#### DATA EXTRACTS ####
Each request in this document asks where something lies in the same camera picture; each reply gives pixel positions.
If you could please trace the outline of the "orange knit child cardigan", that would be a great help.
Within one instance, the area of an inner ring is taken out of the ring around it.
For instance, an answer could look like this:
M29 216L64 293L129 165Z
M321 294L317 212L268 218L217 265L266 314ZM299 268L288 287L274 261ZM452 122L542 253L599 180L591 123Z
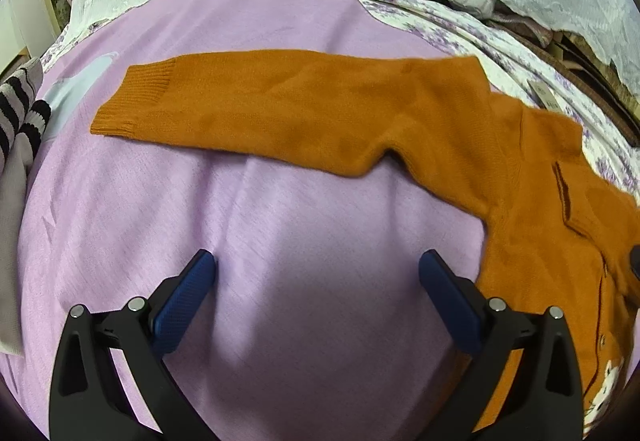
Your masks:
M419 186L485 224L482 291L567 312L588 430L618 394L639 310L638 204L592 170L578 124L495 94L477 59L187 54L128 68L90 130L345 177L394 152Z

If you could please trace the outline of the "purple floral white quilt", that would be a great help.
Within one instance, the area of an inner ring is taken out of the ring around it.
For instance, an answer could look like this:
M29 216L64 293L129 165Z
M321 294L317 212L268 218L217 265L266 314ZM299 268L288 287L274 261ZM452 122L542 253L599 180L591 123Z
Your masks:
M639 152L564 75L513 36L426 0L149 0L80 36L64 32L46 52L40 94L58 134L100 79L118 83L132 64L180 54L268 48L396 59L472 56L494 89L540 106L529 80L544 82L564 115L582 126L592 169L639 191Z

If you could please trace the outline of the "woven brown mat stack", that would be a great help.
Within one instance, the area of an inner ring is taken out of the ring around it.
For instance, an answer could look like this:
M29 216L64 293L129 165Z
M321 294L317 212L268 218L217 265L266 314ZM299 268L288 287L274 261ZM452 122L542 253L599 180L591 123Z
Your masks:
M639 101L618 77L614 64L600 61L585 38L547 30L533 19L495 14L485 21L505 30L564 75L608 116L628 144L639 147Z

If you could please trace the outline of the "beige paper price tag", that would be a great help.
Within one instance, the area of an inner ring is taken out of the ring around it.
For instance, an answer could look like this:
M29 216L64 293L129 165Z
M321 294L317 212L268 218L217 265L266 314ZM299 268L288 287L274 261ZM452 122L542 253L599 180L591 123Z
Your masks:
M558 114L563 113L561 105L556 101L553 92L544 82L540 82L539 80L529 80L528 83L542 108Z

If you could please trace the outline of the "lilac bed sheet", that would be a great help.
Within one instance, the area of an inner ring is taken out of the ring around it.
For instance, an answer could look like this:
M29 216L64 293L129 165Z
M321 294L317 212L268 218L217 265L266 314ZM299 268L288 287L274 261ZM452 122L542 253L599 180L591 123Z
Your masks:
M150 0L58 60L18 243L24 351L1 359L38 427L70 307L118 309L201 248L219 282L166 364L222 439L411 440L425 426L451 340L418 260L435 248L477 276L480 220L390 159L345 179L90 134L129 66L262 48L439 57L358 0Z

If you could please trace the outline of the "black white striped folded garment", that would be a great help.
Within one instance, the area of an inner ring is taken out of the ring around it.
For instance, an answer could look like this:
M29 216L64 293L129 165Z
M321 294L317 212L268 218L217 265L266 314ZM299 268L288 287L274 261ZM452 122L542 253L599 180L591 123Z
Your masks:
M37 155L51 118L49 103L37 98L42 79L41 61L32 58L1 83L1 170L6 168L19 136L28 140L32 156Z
####
#### DATA EXTRACTS ####
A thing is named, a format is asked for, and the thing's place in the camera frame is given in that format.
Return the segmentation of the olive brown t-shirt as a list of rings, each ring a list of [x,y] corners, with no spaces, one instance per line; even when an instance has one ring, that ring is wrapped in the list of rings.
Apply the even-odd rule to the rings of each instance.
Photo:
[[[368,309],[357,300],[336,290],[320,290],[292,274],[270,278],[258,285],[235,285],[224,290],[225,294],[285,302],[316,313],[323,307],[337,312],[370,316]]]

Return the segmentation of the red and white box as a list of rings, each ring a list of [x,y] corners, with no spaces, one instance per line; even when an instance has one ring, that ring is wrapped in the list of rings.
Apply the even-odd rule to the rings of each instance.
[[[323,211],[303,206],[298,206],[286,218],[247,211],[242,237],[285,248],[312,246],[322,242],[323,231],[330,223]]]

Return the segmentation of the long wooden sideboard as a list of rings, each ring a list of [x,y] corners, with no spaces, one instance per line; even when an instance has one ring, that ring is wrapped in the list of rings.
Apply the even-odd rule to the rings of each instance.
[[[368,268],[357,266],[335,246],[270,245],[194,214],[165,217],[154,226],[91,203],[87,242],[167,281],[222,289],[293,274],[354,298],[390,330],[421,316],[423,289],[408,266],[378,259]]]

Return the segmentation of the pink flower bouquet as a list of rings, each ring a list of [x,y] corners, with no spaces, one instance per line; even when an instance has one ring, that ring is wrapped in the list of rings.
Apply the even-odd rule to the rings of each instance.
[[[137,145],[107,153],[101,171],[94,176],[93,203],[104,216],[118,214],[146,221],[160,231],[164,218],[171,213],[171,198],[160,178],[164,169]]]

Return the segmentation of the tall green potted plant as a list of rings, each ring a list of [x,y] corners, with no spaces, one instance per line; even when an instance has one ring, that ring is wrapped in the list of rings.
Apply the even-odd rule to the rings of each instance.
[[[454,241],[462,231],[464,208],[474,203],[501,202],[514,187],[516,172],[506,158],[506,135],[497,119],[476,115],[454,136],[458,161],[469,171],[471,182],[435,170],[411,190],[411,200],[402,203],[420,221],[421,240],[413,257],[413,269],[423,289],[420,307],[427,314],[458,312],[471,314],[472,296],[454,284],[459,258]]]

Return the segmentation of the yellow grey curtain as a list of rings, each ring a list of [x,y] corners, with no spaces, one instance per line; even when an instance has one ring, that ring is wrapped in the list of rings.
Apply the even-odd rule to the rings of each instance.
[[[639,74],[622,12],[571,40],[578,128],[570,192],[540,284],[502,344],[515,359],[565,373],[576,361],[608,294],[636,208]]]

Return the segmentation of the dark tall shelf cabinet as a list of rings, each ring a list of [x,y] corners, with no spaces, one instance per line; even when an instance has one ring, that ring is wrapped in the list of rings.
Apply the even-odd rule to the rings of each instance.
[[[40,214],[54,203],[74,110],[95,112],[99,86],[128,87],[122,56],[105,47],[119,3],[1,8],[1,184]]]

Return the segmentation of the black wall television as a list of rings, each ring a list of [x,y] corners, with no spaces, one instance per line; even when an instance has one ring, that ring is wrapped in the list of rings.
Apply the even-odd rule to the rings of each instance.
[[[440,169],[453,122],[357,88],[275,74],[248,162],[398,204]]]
####
#### DATA EXTRACTS ####
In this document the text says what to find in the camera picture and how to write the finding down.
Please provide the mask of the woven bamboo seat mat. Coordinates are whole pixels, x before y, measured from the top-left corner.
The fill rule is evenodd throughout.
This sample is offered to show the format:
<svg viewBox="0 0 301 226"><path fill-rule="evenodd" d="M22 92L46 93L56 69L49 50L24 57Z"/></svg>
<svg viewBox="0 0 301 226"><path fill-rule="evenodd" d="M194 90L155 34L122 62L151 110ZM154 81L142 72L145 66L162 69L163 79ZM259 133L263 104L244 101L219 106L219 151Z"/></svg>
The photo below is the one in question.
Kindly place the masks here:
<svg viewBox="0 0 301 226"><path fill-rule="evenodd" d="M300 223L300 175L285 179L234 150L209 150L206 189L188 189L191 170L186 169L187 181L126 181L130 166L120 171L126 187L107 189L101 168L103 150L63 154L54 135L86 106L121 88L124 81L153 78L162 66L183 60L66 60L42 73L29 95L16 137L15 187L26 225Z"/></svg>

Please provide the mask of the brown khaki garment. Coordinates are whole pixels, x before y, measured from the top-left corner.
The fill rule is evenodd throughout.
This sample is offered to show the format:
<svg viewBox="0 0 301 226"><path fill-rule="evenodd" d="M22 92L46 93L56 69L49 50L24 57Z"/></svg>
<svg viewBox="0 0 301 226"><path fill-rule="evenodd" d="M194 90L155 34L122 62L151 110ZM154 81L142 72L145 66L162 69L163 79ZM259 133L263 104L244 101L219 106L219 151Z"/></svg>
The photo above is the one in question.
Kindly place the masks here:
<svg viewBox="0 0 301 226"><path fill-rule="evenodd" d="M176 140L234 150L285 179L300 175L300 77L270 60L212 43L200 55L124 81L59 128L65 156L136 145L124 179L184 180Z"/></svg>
####
◆ **EXERCISE BRIEF**
Check each line of the records for the string "pixels" and copy those that have it.

◆ **TASK RESULT**
Please provide the mask of the woven bamboo seat mat. Coordinates are whole pixels, x before y, measured from the top-left corner.
Please provide the mask of the brown khaki garment. Coordinates are whole pixels, x before y, measured from the top-left corner.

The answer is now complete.